Segment Open
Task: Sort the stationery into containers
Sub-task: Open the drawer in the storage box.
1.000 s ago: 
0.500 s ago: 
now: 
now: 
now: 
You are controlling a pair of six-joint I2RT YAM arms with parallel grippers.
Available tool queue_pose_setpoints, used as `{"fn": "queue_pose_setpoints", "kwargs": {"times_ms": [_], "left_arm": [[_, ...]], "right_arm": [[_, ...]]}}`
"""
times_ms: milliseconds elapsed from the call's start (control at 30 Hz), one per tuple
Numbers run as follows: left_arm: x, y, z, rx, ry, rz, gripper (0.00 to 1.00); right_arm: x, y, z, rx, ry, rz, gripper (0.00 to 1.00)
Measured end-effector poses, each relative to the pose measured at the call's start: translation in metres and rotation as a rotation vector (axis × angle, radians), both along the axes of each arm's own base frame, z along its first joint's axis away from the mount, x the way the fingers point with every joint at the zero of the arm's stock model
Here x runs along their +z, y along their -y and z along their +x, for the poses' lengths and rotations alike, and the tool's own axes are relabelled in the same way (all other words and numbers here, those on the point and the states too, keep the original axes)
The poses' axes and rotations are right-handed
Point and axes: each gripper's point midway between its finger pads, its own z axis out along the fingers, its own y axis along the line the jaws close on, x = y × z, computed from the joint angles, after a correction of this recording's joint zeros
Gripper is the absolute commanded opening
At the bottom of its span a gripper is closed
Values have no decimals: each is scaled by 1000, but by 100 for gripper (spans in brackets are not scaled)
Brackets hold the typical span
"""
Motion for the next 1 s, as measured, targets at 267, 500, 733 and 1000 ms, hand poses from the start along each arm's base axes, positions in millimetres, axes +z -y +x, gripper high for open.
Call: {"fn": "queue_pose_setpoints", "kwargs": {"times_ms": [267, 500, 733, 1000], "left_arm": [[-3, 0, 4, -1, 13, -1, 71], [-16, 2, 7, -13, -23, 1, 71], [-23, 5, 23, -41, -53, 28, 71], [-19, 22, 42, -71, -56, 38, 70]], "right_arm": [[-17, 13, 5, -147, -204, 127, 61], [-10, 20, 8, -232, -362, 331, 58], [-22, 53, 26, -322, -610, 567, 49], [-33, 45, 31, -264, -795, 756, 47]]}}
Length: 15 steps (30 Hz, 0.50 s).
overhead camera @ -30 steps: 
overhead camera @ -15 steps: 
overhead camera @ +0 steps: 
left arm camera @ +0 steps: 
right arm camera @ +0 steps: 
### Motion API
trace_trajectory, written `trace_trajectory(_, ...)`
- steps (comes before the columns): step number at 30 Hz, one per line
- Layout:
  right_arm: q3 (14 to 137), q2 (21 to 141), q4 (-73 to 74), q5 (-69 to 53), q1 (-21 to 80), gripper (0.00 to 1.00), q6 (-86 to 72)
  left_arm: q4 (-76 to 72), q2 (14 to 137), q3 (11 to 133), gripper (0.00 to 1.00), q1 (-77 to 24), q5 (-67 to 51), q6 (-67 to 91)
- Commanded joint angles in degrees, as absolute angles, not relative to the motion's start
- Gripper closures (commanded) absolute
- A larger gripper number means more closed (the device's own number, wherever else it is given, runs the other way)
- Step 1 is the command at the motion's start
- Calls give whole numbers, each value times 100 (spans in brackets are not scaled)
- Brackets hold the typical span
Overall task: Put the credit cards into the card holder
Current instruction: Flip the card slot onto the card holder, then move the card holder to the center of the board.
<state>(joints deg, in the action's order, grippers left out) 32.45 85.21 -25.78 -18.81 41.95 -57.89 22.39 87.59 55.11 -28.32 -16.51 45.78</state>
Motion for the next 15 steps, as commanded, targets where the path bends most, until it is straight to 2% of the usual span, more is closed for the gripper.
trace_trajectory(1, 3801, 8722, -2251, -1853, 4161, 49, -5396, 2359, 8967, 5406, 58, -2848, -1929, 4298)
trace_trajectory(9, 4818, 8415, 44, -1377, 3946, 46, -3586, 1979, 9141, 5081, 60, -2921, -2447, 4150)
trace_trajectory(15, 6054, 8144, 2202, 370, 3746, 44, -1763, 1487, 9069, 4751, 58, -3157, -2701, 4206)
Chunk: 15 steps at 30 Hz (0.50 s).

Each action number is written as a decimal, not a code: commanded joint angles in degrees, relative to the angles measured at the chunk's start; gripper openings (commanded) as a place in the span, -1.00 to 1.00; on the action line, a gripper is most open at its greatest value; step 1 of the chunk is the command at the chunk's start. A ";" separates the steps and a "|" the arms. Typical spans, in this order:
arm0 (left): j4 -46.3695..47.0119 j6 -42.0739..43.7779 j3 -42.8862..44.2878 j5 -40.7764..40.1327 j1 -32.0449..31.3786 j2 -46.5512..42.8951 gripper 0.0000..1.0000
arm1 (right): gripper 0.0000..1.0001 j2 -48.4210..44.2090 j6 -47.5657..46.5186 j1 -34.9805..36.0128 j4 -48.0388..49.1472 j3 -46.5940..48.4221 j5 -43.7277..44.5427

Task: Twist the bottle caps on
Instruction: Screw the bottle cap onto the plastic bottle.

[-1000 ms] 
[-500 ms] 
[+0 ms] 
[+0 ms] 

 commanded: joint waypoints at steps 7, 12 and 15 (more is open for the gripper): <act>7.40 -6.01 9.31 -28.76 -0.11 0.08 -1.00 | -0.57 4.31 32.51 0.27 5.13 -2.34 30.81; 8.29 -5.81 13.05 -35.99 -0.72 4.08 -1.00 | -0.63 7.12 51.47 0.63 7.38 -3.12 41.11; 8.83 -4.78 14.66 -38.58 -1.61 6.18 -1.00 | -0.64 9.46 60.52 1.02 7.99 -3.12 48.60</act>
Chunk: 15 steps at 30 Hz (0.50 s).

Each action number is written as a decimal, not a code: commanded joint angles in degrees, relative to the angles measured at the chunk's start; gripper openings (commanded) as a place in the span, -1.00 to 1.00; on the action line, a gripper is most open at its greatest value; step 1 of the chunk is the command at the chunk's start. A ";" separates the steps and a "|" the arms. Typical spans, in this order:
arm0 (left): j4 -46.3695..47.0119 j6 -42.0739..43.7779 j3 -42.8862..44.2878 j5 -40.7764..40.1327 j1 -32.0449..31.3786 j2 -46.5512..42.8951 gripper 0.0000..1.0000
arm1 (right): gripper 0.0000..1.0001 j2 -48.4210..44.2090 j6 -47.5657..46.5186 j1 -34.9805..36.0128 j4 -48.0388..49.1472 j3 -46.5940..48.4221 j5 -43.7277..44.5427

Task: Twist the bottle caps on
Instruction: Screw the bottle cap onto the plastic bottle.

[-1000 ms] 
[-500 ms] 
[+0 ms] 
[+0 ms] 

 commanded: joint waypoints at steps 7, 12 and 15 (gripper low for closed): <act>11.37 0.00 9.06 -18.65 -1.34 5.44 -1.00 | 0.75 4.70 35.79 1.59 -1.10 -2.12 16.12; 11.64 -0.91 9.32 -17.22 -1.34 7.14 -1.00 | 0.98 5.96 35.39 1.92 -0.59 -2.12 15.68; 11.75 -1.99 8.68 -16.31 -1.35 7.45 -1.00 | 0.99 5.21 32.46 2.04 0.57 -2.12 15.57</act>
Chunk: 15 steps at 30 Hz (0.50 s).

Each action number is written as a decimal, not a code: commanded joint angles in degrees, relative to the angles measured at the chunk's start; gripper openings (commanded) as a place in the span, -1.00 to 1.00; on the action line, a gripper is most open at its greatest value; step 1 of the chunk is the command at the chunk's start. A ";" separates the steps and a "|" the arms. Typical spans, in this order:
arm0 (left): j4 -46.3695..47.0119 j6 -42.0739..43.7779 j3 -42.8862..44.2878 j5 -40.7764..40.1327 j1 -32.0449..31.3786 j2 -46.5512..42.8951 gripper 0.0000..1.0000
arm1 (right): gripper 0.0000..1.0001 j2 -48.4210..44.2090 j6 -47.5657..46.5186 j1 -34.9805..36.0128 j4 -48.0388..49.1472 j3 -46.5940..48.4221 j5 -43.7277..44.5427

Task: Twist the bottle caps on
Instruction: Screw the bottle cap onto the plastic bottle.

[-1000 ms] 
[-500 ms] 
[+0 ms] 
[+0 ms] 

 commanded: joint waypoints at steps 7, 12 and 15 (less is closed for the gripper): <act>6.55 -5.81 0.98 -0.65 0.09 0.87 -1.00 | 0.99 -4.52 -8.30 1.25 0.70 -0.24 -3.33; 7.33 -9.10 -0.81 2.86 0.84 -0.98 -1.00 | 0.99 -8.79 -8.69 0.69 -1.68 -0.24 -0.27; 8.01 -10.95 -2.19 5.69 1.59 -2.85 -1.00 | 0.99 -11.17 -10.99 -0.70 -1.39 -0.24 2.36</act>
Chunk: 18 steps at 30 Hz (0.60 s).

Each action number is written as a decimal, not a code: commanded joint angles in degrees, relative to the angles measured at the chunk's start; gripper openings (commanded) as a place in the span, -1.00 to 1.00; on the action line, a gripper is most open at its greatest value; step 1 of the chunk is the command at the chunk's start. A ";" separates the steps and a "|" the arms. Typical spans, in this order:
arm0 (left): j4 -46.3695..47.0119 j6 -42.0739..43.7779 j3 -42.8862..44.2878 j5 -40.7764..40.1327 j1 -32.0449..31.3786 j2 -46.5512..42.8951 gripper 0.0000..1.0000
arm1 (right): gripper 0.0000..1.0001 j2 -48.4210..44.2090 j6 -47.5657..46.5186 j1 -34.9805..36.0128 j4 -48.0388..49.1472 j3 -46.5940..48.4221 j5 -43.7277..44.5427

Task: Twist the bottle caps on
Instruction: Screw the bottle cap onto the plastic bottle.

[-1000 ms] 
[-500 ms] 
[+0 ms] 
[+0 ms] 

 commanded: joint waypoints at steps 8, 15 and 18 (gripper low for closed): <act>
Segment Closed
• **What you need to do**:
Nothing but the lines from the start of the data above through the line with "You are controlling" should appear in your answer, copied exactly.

• **Task output**:
Task: Sort the stationery into containers
Sub-task: Open the drawer in the storage box.
1.000 s ago: 
0.500 s ago: 
now: 
now: 
now: 
You are controlling a pair of six-joint I2RT YAM arms with parallel grippers.

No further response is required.